Kirkpatrick’s description of the psychological effects of the “peculiar institution” on  slaveholders was instructive. He delved into the psychological mechanisms with which Marse justified the ownership of other human beings — the personality distortions, defense mechanisms, and psycho-pathologies that were an arguably inevitable effect of owning human “property.”

What was especially fascinating to me was the extent to which all White Southerners, those who owned slaves and those who didn’t, believed that Christianity and the Bible affirmatively promoted slavery as a positive good. Kirkpatrick devotes an entire chapter to  Evangelical pastors’ arguments justifying White dominance, arguments that Blacks were little more than animals who didn’t have souls, insisting that God had decreed the propriety/necessity of slavery, and arguments emphasizing that Jesus never spoke out against enslavement.

Southern Evangelicals, having cited chapter and verse, successfully enlisted the Bible to justify the overwhelming majority of slaveholders and non-slaveholders in defense of slavery as ordained by God.

The parallels between the psychology of antebellum slaveholding and today’s racists are unmistakable. The poor Whites who formed the bulk of the Confederate army identified with the slaveholders; they hated Black enslaved people and believed them to be inferior.

As Kirkpatrick writes, it would be naive to think that the psychological pathologies that enabled slavery didn’t continue to shape the nation’s economic, social and political systems over the century and a half that followed the Civil War.

In his final chapter, Kirkpatrick draws a compelling parallel between today’s Trump supporters and the Southern Whites who fought for slavery and for White Christian social dominance. He compares the South’s belief in the “Lost Cause”–the revisionist belief that the South’s losses in battle were the result of chicanery–that the South had been the victim of “Yankee vandals” engaged in an immoral and political power grab– to Trump’s Big Lie that his election had been stolen through fraud and theft.

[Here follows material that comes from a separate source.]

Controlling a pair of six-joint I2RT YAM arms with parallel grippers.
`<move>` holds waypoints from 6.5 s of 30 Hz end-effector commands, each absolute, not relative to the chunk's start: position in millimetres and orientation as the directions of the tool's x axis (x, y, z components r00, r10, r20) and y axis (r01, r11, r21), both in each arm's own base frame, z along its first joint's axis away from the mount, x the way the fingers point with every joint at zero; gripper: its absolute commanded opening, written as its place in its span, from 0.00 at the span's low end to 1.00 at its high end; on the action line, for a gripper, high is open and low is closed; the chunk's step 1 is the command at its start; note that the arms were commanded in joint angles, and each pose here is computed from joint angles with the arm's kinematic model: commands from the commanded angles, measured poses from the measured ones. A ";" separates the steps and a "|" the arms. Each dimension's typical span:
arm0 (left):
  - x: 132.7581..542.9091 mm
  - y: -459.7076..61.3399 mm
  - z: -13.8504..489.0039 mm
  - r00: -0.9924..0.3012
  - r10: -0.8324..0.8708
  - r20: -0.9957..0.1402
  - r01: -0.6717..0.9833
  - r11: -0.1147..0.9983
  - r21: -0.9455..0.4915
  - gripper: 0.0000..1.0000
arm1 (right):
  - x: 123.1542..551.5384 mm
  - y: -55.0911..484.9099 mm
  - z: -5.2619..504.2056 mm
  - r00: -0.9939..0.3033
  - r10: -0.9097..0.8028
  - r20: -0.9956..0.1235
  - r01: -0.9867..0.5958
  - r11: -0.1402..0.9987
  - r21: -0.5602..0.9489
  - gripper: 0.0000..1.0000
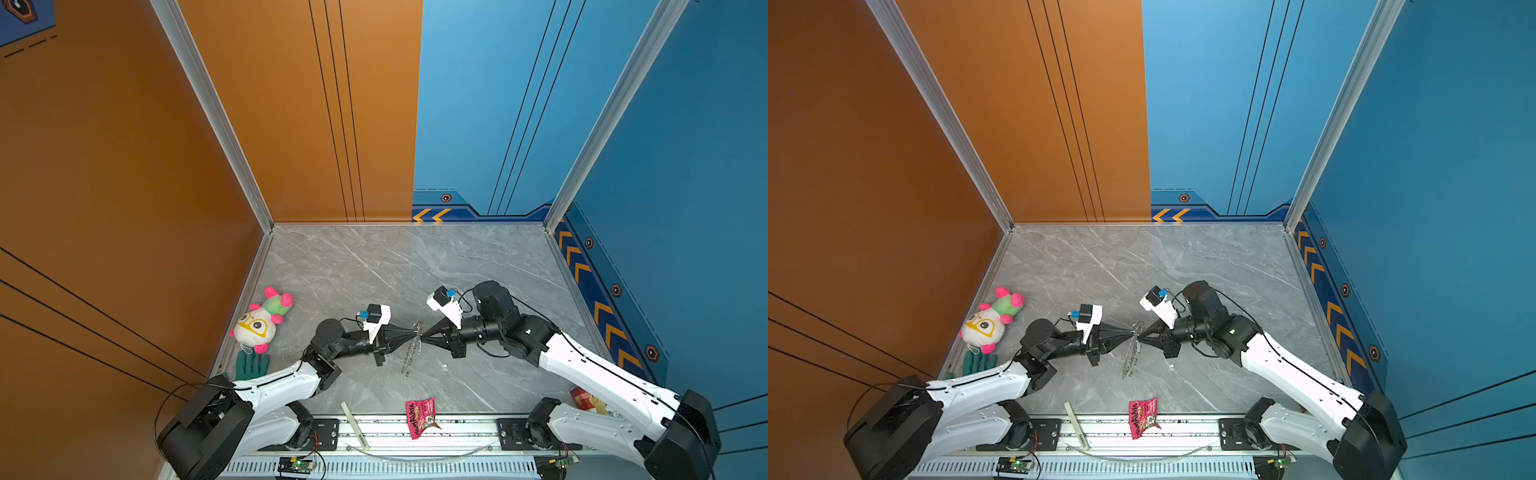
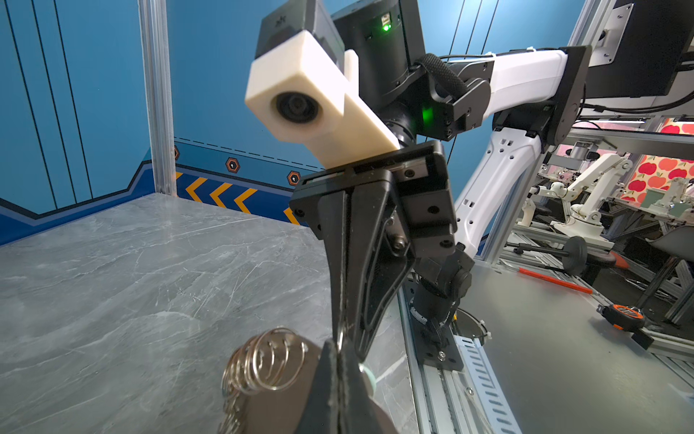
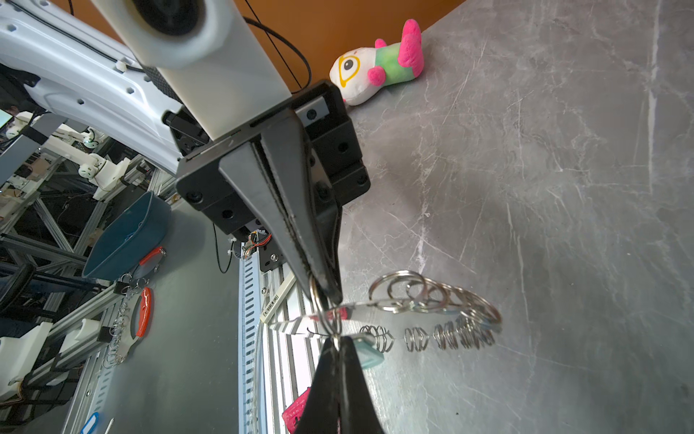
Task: Attach keys to a key ring
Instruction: Insert the key into the keyring.
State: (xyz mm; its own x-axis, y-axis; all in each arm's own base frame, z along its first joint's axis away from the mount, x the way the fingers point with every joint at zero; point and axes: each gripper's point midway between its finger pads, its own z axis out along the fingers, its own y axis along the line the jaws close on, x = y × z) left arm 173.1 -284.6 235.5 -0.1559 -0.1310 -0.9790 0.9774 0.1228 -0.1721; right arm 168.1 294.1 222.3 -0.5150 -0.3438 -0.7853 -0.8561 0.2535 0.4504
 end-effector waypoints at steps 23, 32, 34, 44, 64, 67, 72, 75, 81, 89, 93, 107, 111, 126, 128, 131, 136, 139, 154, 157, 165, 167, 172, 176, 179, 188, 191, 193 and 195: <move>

Kirkpatrick draws a straight line between today’s MAGA movement and those “Lost Cause” Southerners. Like “Lost Cause” believers, Trump supporters feel  cheated and victimized–and are consumed with resentment and rage, “denying to themselves just how fearful they are about the changes taking place in the social and political fabric of our nation.”

The fact that the rioters who stormed the Capitol constituted a lynch mob dramatically links the events of January 6, 2021 back to the racist white supremacy of American slavery and post-Reconstruction violence of the Jim Crow era in American history.

The chapter traces what Kirkpatrick calls the “through line” of racist White supremacy and the psychology of those pre-Civil War slaveholders to  today’s MAGA GOP and Trump.

I don’t want to suggest that today’s White Christian ideology comes solely from “Lost Cause” Southerners;  this video (sent by a reader) of 22,000 American Nazis gathered in Madison Square Garden before WWII demonstrates that bigotry didn’t come only from the South.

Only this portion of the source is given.